> **Data for review**:

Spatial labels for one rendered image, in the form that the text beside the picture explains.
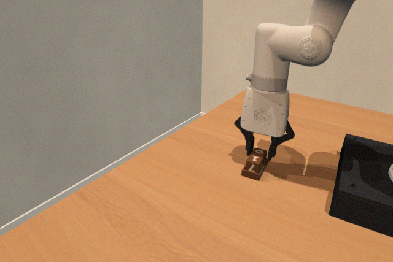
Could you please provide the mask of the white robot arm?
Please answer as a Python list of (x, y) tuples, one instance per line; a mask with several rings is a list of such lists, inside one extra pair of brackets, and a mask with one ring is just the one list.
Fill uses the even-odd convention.
[(303, 26), (259, 24), (253, 73), (246, 80), (255, 89), (281, 92), (287, 89), (290, 62), (309, 67), (324, 63), (354, 1), (314, 0)]

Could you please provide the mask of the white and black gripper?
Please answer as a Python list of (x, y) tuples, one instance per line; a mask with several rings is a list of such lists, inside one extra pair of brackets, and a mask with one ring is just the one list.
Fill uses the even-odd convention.
[(288, 122), (289, 102), (287, 89), (269, 92), (248, 86), (241, 117), (234, 122), (245, 137), (247, 156), (254, 149), (253, 133), (271, 137), (267, 161), (275, 157), (278, 145), (294, 138), (295, 133)]

> **To do**: Each record above is to be written out exactly; the pictures are not.

> **Response**:
Spatial labels for one rendered image, in the form that the text beside the picture explains.
Could you please provide the mask of the white robot arm?
Please answer as a Python list of (x, y) tuples, one instance per line; a mask with several rings is a list of such lists, inside one extra pair of brackets, and a mask with one ring is just the one list.
Fill uses the even-odd convention.
[(303, 26), (259, 24), (253, 73), (246, 80), (255, 89), (281, 92), (287, 89), (290, 62), (309, 67), (324, 63), (354, 1), (314, 0)]

Could you please provide the mask of the white and black gripper?
Please answer as a Python list of (x, y) tuples, one instance per line; a mask with several rings is a list of such lists, inside one extra pair of brackets, and a mask with one ring is just the one list.
Fill uses the even-odd convention.
[(288, 122), (289, 102), (287, 89), (269, 92), (248, 86), (241, 117), (234, 122), (245, 137), (247, 156), (254, 149), (253, 133), (271, 137), (267, 161), (275, 157), (278, 145), (294, 138), (295, 133)]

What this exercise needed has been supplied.